In Case 2, where a single solar unit and a single wind unit are taken offline, the microgrid begins to experience noticeable financial strain. With the reduction in renewable generation, the system compensates by increasing its reliance on distributed generation units, which results in an increase in DG operating costs to $4,620. Additionally, the reduced renewable availability leads to a greater demand for energy storage utilization, causing ESS management costs to rise to $1,980. The most significant impact, however, is observed in emission penalties, which increase more than twofold to $1,650 due to the increased burning of fossil fuels to meet energy demand. As a result, the total operational cost of the microgrid in this case rises sharply to $8,250, more than double the cost of the baseline scenario.

Case 3 presents a more severe scenario, where two solar units and two wind units are out of operation. As expected, the microgrid must increasingly rely on non-renewable generation sources to maintain stability. The cost of operating distributed generation in this scenario reaches $7,480, nearly three times the amount observed in the fully operational Case 1. Additionally, the energy storage systems are pushed to their limits to compensate for the renewable shortfall, leading to an increase in ESS management costs to $2,720. This greater dependence on fossil-fueled DG also leads to a sharp increase in COâ‚‚ emissions, causing emission penalties to rise to $3,400. The combined effect of these factors results in a significant escalation of total operational costs to $12,920. This substantial increase highlights the financial challenges associated with a lack of renewable generation, demonstrating how microgrids must bear higher expenses in the absence of solar and wind resources.

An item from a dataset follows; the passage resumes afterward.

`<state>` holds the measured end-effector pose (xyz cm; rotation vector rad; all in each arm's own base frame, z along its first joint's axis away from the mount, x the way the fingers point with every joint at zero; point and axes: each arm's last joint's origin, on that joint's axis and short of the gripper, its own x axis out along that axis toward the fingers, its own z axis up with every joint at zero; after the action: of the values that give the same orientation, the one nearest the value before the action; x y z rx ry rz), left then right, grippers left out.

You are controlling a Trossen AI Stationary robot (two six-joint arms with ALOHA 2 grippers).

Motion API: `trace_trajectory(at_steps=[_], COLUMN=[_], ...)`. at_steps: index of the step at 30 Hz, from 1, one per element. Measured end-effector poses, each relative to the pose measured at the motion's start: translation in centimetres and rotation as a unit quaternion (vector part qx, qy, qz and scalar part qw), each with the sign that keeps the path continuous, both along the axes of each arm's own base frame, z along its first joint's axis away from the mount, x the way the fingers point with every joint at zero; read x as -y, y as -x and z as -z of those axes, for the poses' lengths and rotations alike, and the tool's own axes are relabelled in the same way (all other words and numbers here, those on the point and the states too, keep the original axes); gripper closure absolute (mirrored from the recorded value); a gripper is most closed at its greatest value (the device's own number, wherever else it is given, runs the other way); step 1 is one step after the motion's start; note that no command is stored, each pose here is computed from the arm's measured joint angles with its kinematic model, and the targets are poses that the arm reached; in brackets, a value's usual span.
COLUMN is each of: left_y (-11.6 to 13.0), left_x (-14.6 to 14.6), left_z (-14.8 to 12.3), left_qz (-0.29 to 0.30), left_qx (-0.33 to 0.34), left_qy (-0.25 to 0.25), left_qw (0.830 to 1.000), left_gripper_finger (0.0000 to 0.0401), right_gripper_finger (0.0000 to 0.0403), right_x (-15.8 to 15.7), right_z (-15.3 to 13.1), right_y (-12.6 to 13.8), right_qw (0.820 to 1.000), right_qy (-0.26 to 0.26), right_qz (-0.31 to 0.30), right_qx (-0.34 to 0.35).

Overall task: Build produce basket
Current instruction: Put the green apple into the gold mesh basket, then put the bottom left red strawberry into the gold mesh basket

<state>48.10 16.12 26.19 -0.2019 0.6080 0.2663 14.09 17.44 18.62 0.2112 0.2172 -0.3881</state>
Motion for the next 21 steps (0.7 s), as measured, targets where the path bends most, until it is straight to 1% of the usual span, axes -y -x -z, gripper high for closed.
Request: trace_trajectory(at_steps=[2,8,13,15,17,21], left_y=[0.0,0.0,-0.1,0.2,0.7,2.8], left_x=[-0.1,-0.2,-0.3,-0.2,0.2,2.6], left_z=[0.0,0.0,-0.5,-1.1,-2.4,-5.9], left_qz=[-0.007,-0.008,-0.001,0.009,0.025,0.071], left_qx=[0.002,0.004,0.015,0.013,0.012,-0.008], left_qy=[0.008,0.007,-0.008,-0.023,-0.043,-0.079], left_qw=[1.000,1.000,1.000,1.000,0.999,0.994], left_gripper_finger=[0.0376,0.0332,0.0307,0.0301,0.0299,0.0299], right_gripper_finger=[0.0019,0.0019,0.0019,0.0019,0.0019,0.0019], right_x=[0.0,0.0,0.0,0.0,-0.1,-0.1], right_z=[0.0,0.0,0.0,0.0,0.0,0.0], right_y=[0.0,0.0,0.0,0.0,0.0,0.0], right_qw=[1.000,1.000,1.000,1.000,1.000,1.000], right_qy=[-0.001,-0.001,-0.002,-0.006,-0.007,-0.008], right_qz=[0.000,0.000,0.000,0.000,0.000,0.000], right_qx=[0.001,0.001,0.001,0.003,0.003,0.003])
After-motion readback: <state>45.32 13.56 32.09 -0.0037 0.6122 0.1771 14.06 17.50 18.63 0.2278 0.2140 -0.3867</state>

The most extreme scenario, Case 4, considers the failure of three solar units and three wind units. Under these conditions, the microgrid experiences a drastic surge in costs, with total operational expenses rising to $19,250. The reliance on distributed generation reaches its peak, driving DG operating costs to a staggering $11,200. The energy storage system is also placed under immense stress, requiring $3,500 in management costs. Moreover, as fossil-fueled generators ramp up their production to make up for the loss of renewable power, the microgrid’s emissions increase significantly, leading to emission penalties totaling $5,250. This scenario illustrates the worst-case financial and environmental outcomes for the system, where the absence of renewables forces an overwhelming dependence on costly and polluting backup power sources.

A closer examination of these results reveals several important trends. First, operational costs increase exponentially as renewable outages become more severe. The financial burden of compensating for renewable energy losses through DG and ESS operations grows disproportionately, suggesting that even moderate renewable outages can result in significant economic strain. Second, energy storage systems play a crucial role in maintaining stability during renewable shortages, but their reliance comes at an increasing cost. As seen in the cases with higher outage levels, ESS management costs rise considerably due to the increased cycling of stored energy, which leads to faster battery degradation and higher operational expenses. Third, as renewable availability declines, emissions rise sharply due to the increased use of fossil fuels. This not only results in higher financial penalties but also undermines the environmental benefits that microgrids are designed to offer.

The findings of this sensitivity analysis carry important implications for microgrid planning and management. The results suggest that investing in robust forecasting methods for renewable generation could significantly mitigate economic risks by allowing for proactive load balancing and resource allocation. By accurately predicting periods of low renewable availability, microgrid operators can take preventive measures such as pre-charging energy storage systems or adjusting demand response strategies to reduce reliance on costly backup power sources. Furthermore, enhancing the flexibility of energy storage systems through better charge–discharge scheduling can help alleviate the financial burden associated with managing ESS units during prolonged renewable shortages. Integrating vehicle-to-grid (V2G) technology could provide an additional layer of energy support, enabling electric vehicles to act as supplementary storage units that inject power back into the grid when needed.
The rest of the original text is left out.